A good point. I've noticed that when I've gone through my ships in Coriolis and removed the engineering, I still have something that would currently be functional, with only the need for a bit of power prioritising to deploy all the hardpoints.

People who are combat focused, especially in PvP, are probably in a position where they have to do significant engineering to have something that stands a chance of a kill against an engineered ship. Also, the builds of a usable ship may be impossible without engineers (many Vulture builds for example).

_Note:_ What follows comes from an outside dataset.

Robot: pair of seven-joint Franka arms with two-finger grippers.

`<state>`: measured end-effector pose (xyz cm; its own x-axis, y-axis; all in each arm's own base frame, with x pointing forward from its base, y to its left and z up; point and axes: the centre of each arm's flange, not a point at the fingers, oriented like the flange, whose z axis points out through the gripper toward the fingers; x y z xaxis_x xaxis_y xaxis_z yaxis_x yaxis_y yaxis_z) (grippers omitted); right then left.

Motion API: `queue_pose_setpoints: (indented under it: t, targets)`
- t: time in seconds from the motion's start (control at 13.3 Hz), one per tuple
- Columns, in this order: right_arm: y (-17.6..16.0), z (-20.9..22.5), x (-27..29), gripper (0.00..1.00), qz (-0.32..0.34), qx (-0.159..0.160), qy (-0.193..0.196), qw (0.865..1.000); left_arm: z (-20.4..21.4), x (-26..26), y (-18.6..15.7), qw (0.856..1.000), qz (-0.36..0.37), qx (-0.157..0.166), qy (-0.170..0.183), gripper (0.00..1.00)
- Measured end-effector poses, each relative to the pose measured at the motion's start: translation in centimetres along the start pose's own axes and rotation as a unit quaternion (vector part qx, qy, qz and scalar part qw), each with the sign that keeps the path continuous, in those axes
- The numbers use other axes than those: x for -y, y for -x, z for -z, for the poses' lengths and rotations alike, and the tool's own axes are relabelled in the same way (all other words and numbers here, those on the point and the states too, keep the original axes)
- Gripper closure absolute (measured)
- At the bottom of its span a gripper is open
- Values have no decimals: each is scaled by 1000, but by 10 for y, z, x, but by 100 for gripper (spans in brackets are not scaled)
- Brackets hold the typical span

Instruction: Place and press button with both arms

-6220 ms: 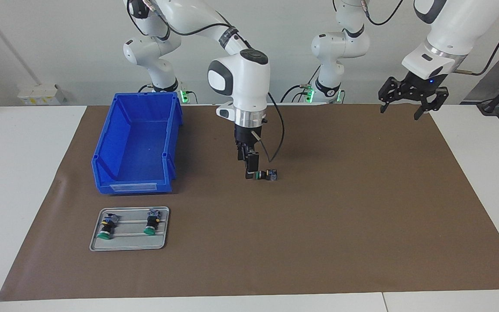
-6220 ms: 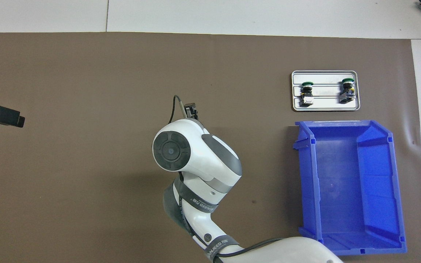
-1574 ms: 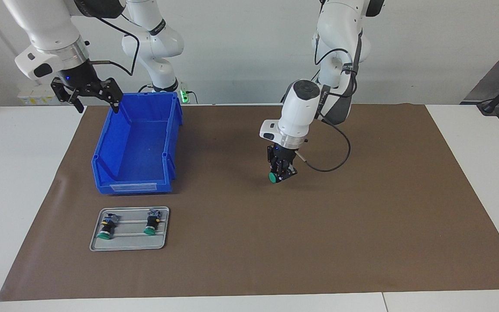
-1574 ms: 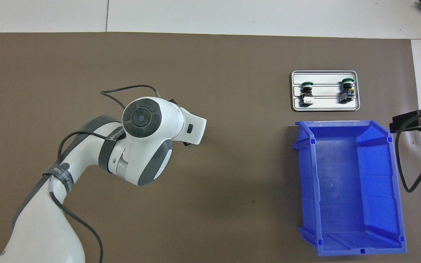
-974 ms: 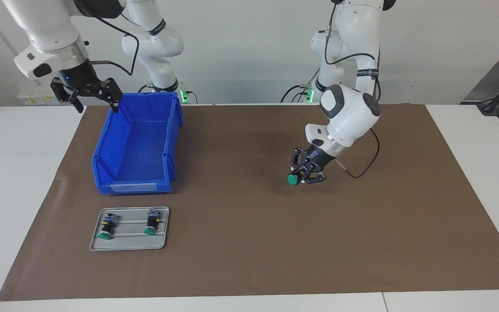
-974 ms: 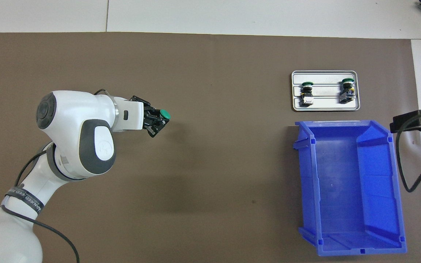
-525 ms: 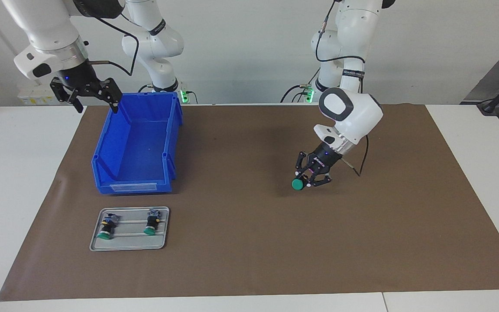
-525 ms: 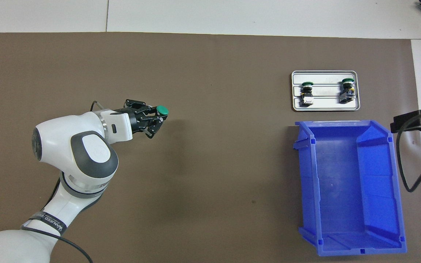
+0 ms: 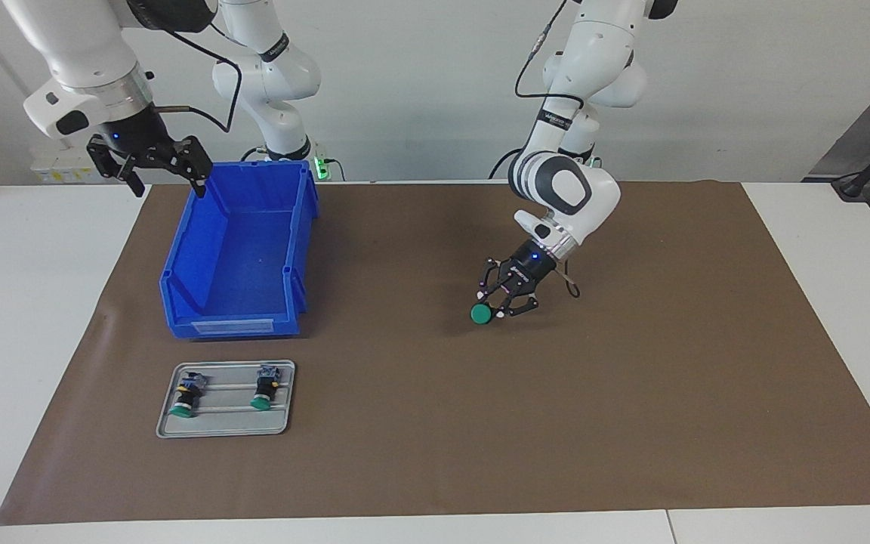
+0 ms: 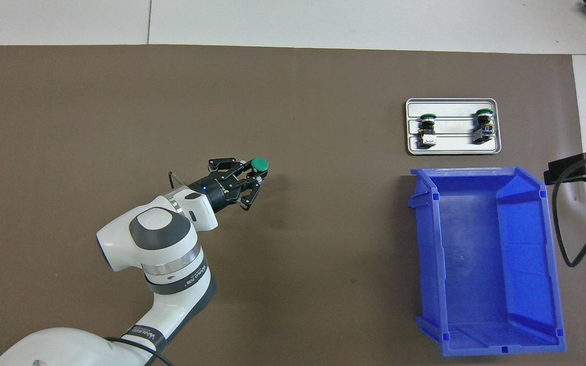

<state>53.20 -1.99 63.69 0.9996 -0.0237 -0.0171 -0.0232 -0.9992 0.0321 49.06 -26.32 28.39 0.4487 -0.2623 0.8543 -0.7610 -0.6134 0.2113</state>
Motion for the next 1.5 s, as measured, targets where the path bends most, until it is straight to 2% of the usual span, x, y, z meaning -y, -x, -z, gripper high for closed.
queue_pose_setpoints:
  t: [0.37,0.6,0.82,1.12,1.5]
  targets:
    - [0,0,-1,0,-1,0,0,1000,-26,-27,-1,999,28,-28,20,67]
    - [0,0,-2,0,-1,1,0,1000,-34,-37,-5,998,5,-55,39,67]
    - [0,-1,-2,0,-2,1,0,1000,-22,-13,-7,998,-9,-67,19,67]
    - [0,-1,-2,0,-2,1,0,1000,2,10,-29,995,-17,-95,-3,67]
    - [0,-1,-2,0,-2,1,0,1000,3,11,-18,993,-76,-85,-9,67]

Maybe that's the difference. For people like me where it's optional it's ok, or even fun. For those who have to do it to maintain (or even open up) their preferred play style it's a chore. Maybe this points to engineering providing too much of a performance boost.
 
I wish ED's Engineering took a page from games like Monster Hunter World. In that game, when you upgrade a weapon, you can later "undo" a particular upgrade and your materials are refunded to you.

It's not like that because Braben's holy vision of his Elite social experiment space sandbox is to catch whales in timesinks, making them fill lots of bars slowly, percent by percent.

That's why you cant experiment in this system and metas are the go to. In this realistic sim economy people just cant rent mods or test them neither, because Braben's holy vision is for you to sacrifice 500T of Painite and commit to grind for an upgrade with an incorrect text description that never got patched.

It sucks on so many level, there isn't enough dimensions in realspace to describe it.